Pilot schemes at Pickering in Yorkshire, Holnicote in Somerset and elsewhere have shown that flood risk can be lowered by slowing the flow of water off the land by planting trees, managing soils better, putting logs in streams to form leaky dams and by using fields to temporarily store water. A large-scale trial across a whole catchment is urgently needed, the MPs said.
“If you can hold back the water, even for 12 hours, you can hold back the peak,” said Parish. He opposed Brexit, but said it would give the opportunity to implement new subsidies for farmers who help prevent floods.
The Environment Agency’s responsibilities include national flood risk management and defence-building, as well as pollution and waste control. Parish said it has done a good job on the large-scale issues but was seen as too remote by communities affected by flooding.
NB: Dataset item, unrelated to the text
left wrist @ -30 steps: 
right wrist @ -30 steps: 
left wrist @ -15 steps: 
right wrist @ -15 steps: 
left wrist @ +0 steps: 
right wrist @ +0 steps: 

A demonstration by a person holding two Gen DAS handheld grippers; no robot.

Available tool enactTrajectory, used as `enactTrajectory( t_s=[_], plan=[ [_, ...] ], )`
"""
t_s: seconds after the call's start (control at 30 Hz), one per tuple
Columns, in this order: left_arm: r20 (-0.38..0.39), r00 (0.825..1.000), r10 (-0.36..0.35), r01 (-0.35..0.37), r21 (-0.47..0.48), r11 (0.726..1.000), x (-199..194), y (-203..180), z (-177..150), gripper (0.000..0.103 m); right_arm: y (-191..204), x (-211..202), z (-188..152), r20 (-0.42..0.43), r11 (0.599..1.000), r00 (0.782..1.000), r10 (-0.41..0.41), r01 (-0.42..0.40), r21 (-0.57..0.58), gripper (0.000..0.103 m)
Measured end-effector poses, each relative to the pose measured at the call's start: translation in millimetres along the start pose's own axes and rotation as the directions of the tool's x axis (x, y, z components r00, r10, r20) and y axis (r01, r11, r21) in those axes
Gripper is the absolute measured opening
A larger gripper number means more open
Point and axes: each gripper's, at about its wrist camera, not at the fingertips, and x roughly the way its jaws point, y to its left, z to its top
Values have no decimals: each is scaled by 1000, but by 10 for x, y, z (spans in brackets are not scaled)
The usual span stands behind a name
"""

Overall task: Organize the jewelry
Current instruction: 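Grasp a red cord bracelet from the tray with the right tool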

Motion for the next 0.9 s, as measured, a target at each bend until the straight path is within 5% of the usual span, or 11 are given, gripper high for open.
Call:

An overhaul of all the various local, regional and national bodies involved would streamline roles and pool expertise, he said.
The committee said it was impossible to prevent all future floods and so the resilience of people’s homes and businesses had to be improved, such as by protecting doorways and placing electrical sockets at higher levels.
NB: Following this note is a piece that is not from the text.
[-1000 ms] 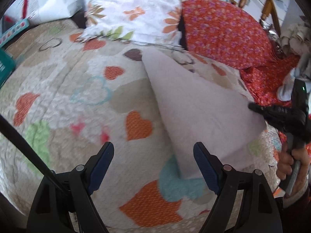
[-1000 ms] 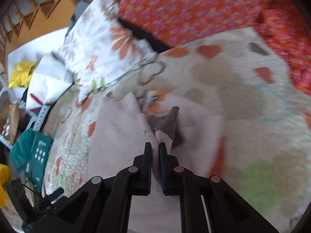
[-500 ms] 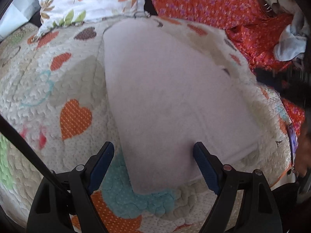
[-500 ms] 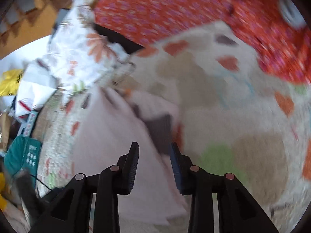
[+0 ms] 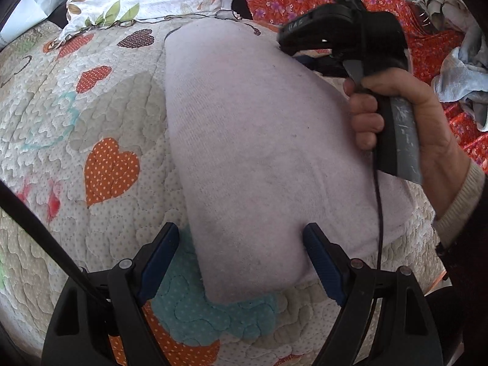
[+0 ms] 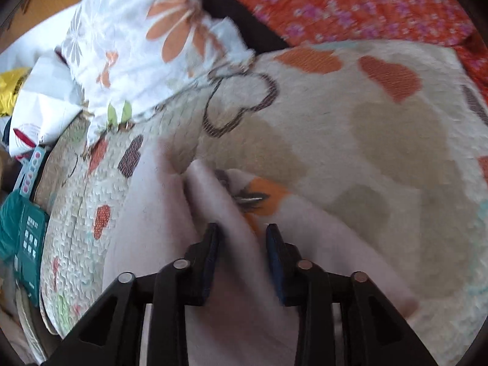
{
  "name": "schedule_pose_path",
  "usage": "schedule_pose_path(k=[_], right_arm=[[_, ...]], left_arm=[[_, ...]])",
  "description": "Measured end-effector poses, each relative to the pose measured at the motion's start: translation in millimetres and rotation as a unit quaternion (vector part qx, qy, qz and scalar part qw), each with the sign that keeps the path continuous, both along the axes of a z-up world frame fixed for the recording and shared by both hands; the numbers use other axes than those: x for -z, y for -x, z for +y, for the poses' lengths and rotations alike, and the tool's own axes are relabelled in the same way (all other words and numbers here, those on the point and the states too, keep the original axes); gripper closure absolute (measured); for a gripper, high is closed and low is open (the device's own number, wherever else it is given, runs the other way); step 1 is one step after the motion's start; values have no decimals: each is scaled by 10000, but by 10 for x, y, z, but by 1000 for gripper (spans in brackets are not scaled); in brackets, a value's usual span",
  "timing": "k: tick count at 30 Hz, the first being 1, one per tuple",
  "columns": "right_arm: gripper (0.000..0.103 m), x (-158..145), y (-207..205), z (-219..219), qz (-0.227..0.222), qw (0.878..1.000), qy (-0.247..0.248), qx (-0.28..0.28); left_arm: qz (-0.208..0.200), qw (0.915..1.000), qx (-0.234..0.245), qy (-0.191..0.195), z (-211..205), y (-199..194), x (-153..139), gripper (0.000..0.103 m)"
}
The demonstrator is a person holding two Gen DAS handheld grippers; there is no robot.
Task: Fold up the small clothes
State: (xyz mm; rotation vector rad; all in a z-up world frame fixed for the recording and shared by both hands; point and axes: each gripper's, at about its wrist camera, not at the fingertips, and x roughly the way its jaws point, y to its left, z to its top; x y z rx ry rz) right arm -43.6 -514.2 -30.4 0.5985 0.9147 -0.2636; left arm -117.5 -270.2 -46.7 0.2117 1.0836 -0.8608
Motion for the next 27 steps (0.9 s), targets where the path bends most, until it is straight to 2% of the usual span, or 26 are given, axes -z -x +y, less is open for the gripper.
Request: schedule_pose_path(k=[2, 4, 6, 8, 9, 13, 16, 18, 21, 22, 26, 27], right_arm=[[97, -72, 11, 25, -114, 9999, 49, 34], [97, -261, 128, 23, -343, 9987, 310, 198], [97, -473, 351, -81, -592, 9944, 580, 655], [97, -529, 489, -195, -637, 9915, 593, 965], [97, -487, 520, -260, -437, 9896, 764, 1140], [95, -157, 421, -343, 518, 9865, 1047, 1150], [89, -213, 649, -356, 434, 9840, 1062, 1362], [88, -364, 848, -275, 276, 9851, 1092, 1299], [75, -576, 1170, -56, 57, 9879, 1142, 1051], [73, -615, 1276, 13, 16, 9889, 1112, 982], [73, -515, 1680, 338, 71, 9956, 689, 638], [76, -466, 1727, 415, 118, 9967, 581, 555]], left_arm=[[-15, 10000, -5, 27, 16, 12, -14, 20], [-12, 10000, -9, 54, 39, 12, -13, 20], [-2, 10000, -25, 65, 43, 15, -4, 20], [-19, 10000, -38, 43, 46, 23, 20, 20], [-61, 10000, -48, 21, 41, 34, 26, 20], [-91, 9999, -99, -72, 36, 66, 17, 20], [-45, 9999, -100, -98, 46, 54, 10, 20], [8, 9999, -114, -86, 64, 53, -9, 20], [115, 9998, -176, 34, 118, 102, -64, 20], [132, 9997, -199, 62, 129, 125, -83, 20], [65, 9996, -253, 88, 216, 176, -116, 20], [44, 9996, -277, 69, 219, 174, -113, 20]])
“The trouble with developers is they don’t want to put these resilience measures into a house because as soon as anyone walks in, they say ‘oh, is this area prone to flooding’?” said Parish. The MPs said new building regulations should be imposed if the industry failed to agree a voluntary code by the end of 2016.
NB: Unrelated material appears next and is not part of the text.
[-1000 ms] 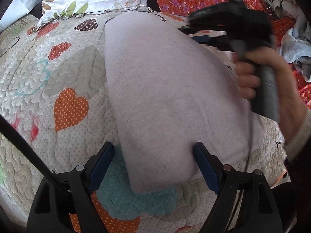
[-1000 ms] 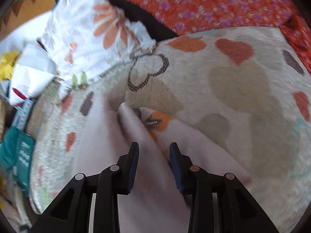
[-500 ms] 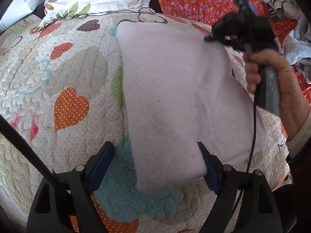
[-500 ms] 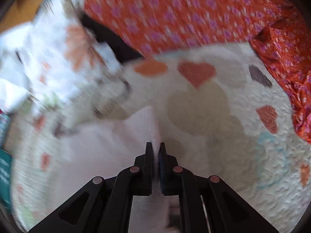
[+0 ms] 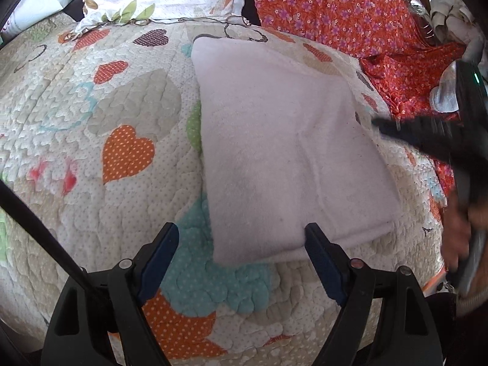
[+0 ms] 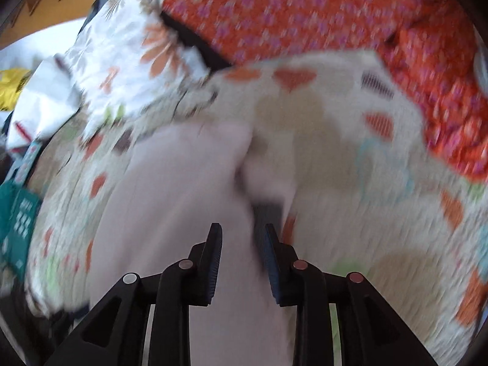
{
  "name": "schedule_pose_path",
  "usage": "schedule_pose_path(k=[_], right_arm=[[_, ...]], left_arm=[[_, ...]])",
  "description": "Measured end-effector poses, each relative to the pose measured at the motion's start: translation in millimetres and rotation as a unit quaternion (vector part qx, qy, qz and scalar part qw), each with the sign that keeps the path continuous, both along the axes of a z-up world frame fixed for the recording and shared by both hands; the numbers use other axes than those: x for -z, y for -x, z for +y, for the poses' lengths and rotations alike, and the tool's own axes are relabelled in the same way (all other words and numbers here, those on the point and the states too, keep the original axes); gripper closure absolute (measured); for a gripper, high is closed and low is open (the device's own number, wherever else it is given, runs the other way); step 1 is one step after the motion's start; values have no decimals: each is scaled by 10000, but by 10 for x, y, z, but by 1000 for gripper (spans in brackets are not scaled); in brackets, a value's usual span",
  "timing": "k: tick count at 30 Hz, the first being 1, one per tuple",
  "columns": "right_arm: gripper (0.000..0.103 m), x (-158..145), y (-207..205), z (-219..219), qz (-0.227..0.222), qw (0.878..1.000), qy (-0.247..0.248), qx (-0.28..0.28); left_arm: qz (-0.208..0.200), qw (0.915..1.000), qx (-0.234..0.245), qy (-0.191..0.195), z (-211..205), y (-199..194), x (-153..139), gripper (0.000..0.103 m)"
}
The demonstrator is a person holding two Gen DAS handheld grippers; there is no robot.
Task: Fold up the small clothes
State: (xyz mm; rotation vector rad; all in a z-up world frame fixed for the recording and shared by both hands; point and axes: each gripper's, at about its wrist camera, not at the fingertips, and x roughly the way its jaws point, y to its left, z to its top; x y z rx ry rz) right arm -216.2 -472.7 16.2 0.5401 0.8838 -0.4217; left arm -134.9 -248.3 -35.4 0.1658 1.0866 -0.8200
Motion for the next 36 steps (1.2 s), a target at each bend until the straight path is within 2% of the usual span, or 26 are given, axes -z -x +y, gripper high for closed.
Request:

The committee also said insurance companies should do much better in incentivising people who have been flooded to improve the protection of their homes during the repairs, rather than just replace what was damaged.
Daniel Johns, head of adaptation at the government’s official advisers, the Committee on Climate Change, welcomed the report: “Climate change is likely to increase the risk of flooding for many communities in England [but] there is no long-term strategy in place from the government to address it. Like the Efra committee, we’ve also called repeatedly for the government to take further steps to ensure new development isn’t adding to the long-term problem.”
The landowners’ association, the CLA, welcomed the suggestion that a post-Brexit farm subsidy regime could include payments for flood prevention, but said it would be a “backward step” to remove flood responsibilities from the Environment Agency.
“It would risk a confused and disjointed approach at a time when people and businesses affected by flooding desperately need more investment,” said Ross Murray, CLA president.
Guy Shrubsole, a campaigner at Friends of the Earth, also criticised the idea: “It would waste vital expertise and could cause more delays in planning better ways to avoid flooding. But the government should heed the MPs’ welcome proposals to tackle flooding at root – working with nature across entire river catchments and dealing with climate change.”
A spokesman for the Department of Environment, Food and Rural Affairs said: “We take a long-term, strategic approach to protecting the nation from floods. We are spending £2.5bn on building flood defence schemes across the country to better protect an additional 300,000 homes by 2021.
“We are already implementing many of the suggestions this report makes, such as managing watercourses across entire catchment areas, but see no need for structural changes.”